I'm very new in the A/V world, and I was looking to get a home theatre system. All this time I thought the home theatre systems sold as package deals were pretty much it. meaning that I'm used to seeing those tiny square speakers (i think they differ from bookshelf ask they look much smaller) that attach to the walls. Now that I read this section, I guess there are 2 standards, bookshelf and floor standing. I also read that speakers should generally stand 2 feet away from walls, but how does one normally install bookshelf speakers? I would rather keep speakers off the floor and at first I thought bookshelf speakers literally mean they stand on bookshelf's built into the wall. Any advice would greatly be appreciated .


----------



## callas01 (Oct 24, 2010)

genjix said:


> Hello all,
> 
> I'm very new in the A/V world, and I was looking to get a home theatre system. All this time I thought the home theatre systems sold as package deals were pretty much it. meaning that I'm used to seeing those tiny square speakers (i think they differ from bookshelf ask they look much smaller) that attach to the walls. Now that I read this section, I guess there are 2 standards, bookshelf and floor standing. I also read that speakers should generally stand 2 feet away from walls, but how does one normally install bookshelf speakers? I would rather keep speakers off the floor and at first I thought bookshelf speakers literally mean they stand on bookshelf's built into the wall. Any advice would greatly be appreciated .


You are referring to satelites when you are talking about small Cube speakers. Bookshelfs or Monitors speakers can be placed in a Bookshelf or Entertainment center or on speaker stands or even wall mounted also, typically they are about 7-15 inches tall. Floorstanding or Tower speakers are called that because they are bigger, and they are self standing, typically they stand between 28-50 inches tall.

Many speakers have port holes on the back of the speakers, and the closer to the wall the speaker is, it can sound more boomy or bloated.

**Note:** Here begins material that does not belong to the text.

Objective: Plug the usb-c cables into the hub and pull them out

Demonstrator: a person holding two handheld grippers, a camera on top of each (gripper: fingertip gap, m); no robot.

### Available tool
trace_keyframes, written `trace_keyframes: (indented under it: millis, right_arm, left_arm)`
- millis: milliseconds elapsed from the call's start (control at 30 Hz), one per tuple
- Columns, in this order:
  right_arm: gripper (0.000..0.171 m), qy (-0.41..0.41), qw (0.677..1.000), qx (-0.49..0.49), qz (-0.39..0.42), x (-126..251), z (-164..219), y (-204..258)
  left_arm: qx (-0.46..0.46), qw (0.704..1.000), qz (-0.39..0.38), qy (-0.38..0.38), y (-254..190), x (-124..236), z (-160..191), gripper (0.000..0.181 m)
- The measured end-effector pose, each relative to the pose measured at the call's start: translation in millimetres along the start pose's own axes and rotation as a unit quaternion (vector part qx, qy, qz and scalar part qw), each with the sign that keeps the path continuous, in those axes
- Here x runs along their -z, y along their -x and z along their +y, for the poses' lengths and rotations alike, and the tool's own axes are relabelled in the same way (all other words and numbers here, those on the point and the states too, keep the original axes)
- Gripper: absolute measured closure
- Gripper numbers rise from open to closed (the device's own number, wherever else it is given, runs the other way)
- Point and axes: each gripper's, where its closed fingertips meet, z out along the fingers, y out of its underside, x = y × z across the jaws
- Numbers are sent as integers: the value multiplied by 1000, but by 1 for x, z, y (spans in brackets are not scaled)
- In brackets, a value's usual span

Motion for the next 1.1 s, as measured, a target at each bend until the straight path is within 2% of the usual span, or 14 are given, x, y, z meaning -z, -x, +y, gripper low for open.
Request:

Pulling the speaker away from the wall gives the bass more tightness to the sound, too far away and you loose some of the bass. You can use foam port plugs to help with placement close to the wall, but it takes away some bass. Some speakers have NO ports and some have them on the front of the speakers. This allows them to be placed closer to the walls because you don't have to worry about the speaker blowing the air out of the back port hole. 

Speakers like to be away from the walls so they have space to open up and create an enveloping sound stage, 12-24 inches is typical, but you have to play with placement of your speakers to see what works best for your room. sometimes speakers need toe-in, that means they are turned in towards the listeners Primary seating area. 

If you want to use a Monitor or Bookshelf speaker and do not have an Entertainment center or bookshelf or shelf to put them on, I suggest that you get speaker stands or wall mount them. If you get speaker stands, get ones that can be mass loaded(filled with sand or lead shot) so they are more stable and don't add resonance to the sound. Also consider Museum putty so the speakers cannot be knocked off the stand.

I hope that is somewhat helpful.


----------



## bambino (Feb 21, 2010)

Very good info Callos, i have to agree with everything you said.:T One thing though is i have never cared much for wall mounting, i would go with stands if possible.:T


----------



## callas01 (Oct 24, 2010)

I agree I wouldnt wall mount bookshelves either. I said that but really wall mounting a bookshelf would be a last resort. Id rather mount on-walls if I were gonna wall mount something other then a bi/di-pole speaker


----------



## bambino (Feb 21, 2010)

callas01 said:


> I agree I wouldnt wall mount bookshelves either. I said that but really wall mounting a bookshelf would be a last resort. Id rather mount on-walls if I were gonna wall mount something other then a bi/di-pole speaker


+1 Agreed!:T


----------



## genjix (Nov 23, 2010)

thanks for the detailed information. I would be interested in wall mounting them because I want a "clean" look in my living room. Basically just the TV mounted on wall with all wires hidden and same with the speakers if possible without sacraficing too much of the quality. But I would like a beginner type of setup, something along the 1k range for speakers and receiver. is that possible for a decent set up? preferrably 5.1 setup.


----------



## bambino (Feb 21, 2010)

genjix said:


> thanks for the detailed information. I would be interested in wall mounting them because I want a "clean" look in my living room. Basically just the TV mounted on wall with all wires hidden and same with the speakers if possible without sacraficing too much of the quality. But I would like a beginner type of setup, something along the 1k range for speakers and receiver. is that possible for a decent set up? preferrably 5.1 setup.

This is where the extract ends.